Let’s drop the “wholly” from that last sentence. I never thought that the Web is wholly positive and I doubt I ever said it. (I am, however, quite capable of overstatement, so maybe I did. I am a writer with political interests, not a philosopher.) Shannon and I are closer than he thinks. He gives two alternatives to validate my utopianism. Either (says Shannon) I’m saying that we “Ignore the unfortunate facts about humans’ tendency to avoid disconfirmation…” or that we “embrace these tendencies as a prerequisite of authentic, human meaning.” I agree with Shannon that neither of these are acceptable. In order:

(1) I acknowledge our tendency to prefer the comfortable and closed. I acknowledge that the Web won’t magically overcome that. Rather, it is an unprecedented opportunity to work on overcoming it. Constant vigilance. And I think that may be a change in my thinking over the past decade. As I’ve said, I think the echo-chamber alarmists sometimes fail to acknowledge what sharing assumptions and values enables for us humans. But, my utopianism is not based on Shannon’s first alternative.

(2) I know ten years ago I thought “authenticity” was a good idea. But for the majority of the years since then, I’ve thought it’s a pretty bad idea. It does capture something that we want to be able to talk about — a country-western singer who grew up rich but pretends to be hardscrabble — but the metaphysics of authenticity is all screwed up…and within Heidegger it’s an unfortunately throwback to the essentialism he hated. (It did give philosophically-minded Germans a rationale for dying for their fatherland, however. Fucking Nazi.) I do think it’s good to acknowledge the inescapable effects of our birth, language, culture, history, family, etc. But acknowledging that doesn’t mean you can just settle into your prejudices. The reality is that we share our world with lots of people. They care about their lives and their world. If you reject that realization, you’re schizophrenic or evil. It’s our responsibility to always try to expand our circle of sympathy, to understand and care about how the world matters to others.

So, in what sense do I call myself a cyber-utopian? Applying that admittedly ridiculous term to myself is a political act. As I tried to say in the piece Shannon is commenting on, there are political consequences to these labels. I am a utopian because (in my view) it is useful to The Struggle to be one. Utopians remind us that the opportunity in front of us is epochal, and keep us from settling for too little imagination and hope. But the good the Web can do will not happen automatically, as we sit passively on our couches and let the Web work its magic on us. It will only manifest itself if we work tirelessly. My utopianism, as I understand it, is a denial of the sort of technological determinism that Shannon criticizes me for.
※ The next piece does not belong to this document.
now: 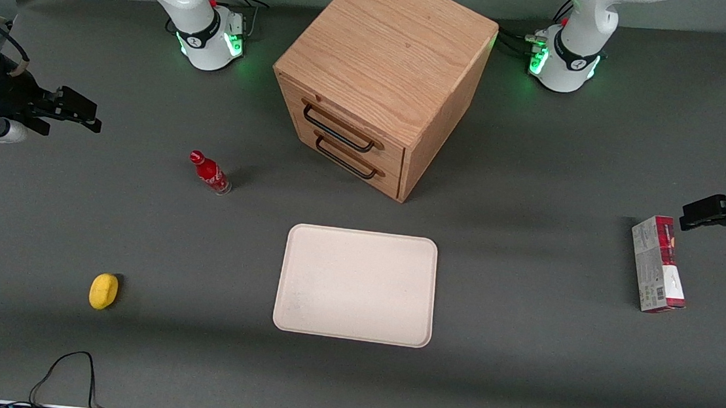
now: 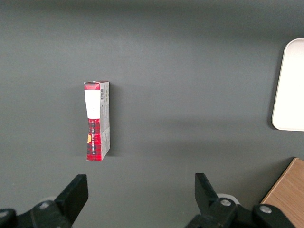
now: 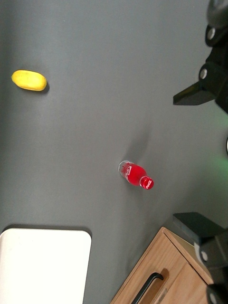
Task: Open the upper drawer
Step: 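Move the right gripper toward the upper drawer's black handle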
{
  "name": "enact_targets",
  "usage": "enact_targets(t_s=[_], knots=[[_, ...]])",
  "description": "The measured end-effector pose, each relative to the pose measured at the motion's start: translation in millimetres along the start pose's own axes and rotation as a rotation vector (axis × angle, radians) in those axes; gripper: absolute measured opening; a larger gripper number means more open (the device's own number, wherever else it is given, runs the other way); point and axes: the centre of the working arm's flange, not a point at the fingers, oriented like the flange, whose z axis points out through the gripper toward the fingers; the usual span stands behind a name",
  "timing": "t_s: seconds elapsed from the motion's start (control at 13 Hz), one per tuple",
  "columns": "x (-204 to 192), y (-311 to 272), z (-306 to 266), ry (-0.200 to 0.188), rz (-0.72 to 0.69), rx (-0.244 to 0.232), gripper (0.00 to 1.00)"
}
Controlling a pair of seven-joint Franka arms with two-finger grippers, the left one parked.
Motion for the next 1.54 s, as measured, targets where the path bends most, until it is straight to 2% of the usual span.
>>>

But, when you come down to it, I am indeed optimistic about the change we’re going through. It’s not inevitably or purely good, of course. And Shannon is completely right that I do tend to overstate the positive and understate the negatives. I tell myself that I do that for political reasons — there are enough fear mongers, and if they get their way, the Web gets restricted in ways I don’t want — but it means that I’m often writing a form of polemics. We are living through a “transvaluation of values,” and at this stage I feel a need to push on the door that’s opening. That undoubtedly means I need to acknowledge the risks and dangers more than I do, but I still want us to push on that door until it’s all the way open.